Blom remarque que la santé gagne du terrain au sein de la réunion annuelle de l’ONU. « Lors de la conférence sur le climat de 2019 à Madrid, j’ai encore eu beaucoup de mal à discuter du lien entre le changement climatique et les conséquences sur la santé. Il y avait encore peu d’intérêt. Au cours des nombreuses conversations qu’elle a entamées maintenant, elle pouvait compter sur plus d’intérêt pour son message. « Les gens voient désormais la santé davantage comme un outil et un argument pour agir contre le changement climatique. » Cette tendance se reflète également dans les visiteurs de la conférence. « Il y a une communauté de la santé qui grandit ici. Il y a plus de médecins et d’autres personnes du secteur de la santé présents qu’auparavant. De plus, l’OMS est désormais présente avec son propre « pavillon de la santé ».
Voix du docteur
Blom et Venhof aimeraient voir plus de médecins s’exprimer activement sur le changement climatique, en raison du poids de la voix du médecin dans le débat public. Venhof espère que les médecins voudront regarder au-delà de rendre le secteur de la santé plus durable, qui est au centre du troisième Green Deal récemment conclu. «Nous devons parler de renforcer les soins publics et la prévention. Pouvons-nous continuer à faire tout ce que nous faisons dans les soins curatifs, si nous voyons combien d’émissions et de déchets les soins eux-mêmes génèrent ?

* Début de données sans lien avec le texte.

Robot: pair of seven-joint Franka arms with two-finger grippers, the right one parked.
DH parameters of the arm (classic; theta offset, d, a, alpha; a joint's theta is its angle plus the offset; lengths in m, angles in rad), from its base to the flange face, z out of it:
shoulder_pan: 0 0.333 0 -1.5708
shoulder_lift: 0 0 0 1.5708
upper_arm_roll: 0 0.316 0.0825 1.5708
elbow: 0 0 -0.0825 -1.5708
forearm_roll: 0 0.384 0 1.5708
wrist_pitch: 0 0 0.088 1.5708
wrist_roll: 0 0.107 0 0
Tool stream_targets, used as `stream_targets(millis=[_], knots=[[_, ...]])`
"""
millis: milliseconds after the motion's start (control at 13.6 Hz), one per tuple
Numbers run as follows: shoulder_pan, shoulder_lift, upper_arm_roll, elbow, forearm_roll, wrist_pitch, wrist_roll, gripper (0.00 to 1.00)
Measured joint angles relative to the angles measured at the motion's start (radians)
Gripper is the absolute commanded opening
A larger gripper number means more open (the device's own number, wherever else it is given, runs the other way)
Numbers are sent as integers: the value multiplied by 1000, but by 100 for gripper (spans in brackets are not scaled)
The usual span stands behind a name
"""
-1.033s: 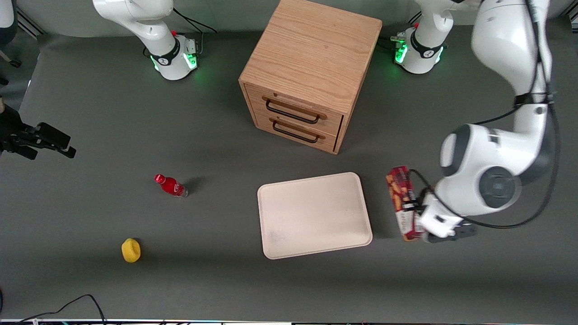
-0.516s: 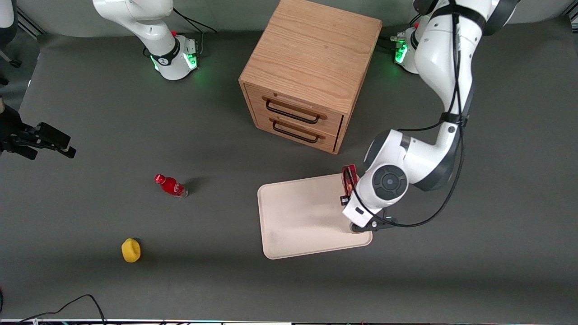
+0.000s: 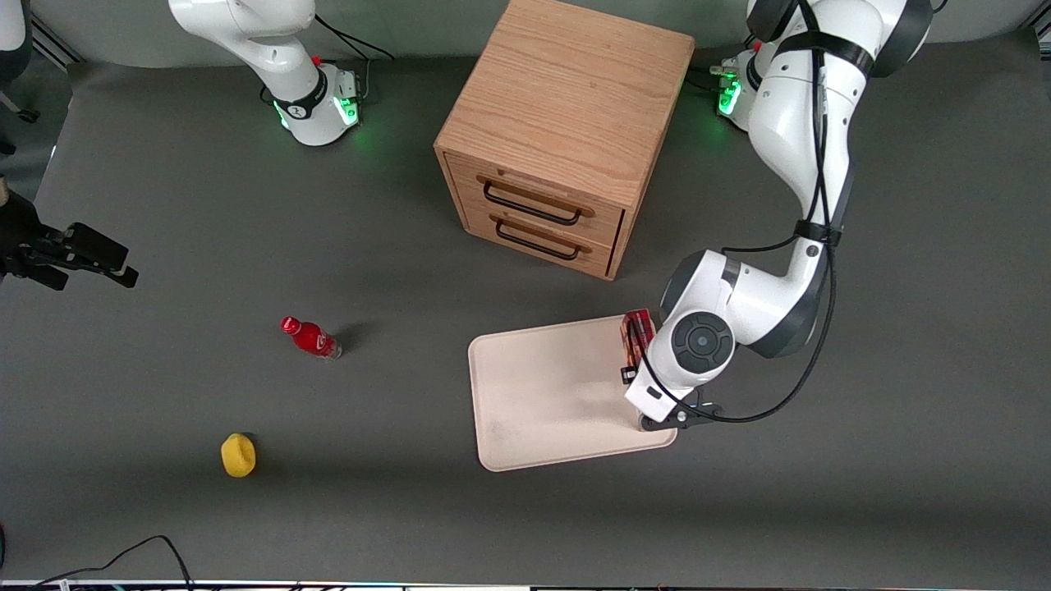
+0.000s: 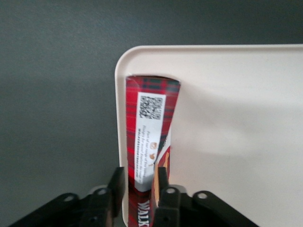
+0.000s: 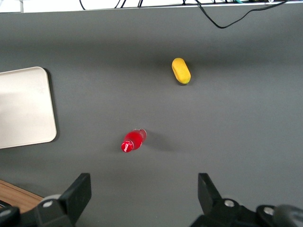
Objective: Place red cookie box on tray
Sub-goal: 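Lift the cookie box and carry it onto the white tray, then open the left gripper to release the box and withdraw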
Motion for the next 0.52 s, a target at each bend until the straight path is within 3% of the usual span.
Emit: stream_targets(millis=[295,516], knots=[[86,-102,10,51,-2,-194,48,100],[225,-234,13,53,-34,-374,289,100]])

Parfois, elle rencontre la résistance de ses collègues, qui se demandent « si c’est encore de la médecine ». «Mais il faut surmonter ça. La situation est urgente et existentielle. Blom pense que la sensibilisation des médecins « doit encore grandir ». « Le changement climatique a un impact sur chaque spécialité. » Il y a quelques années, Mattijsen se sentait parfois comme une « vocation dans le désert ». «Mais maintenant, il y a un mouvement croissant parmi les étudiants et les jeunes médecins qui veulent une éducation sur la santé planétaire et considèrent que la durabilité est importante. Cela me rend reconnaissant et plein d’espoir.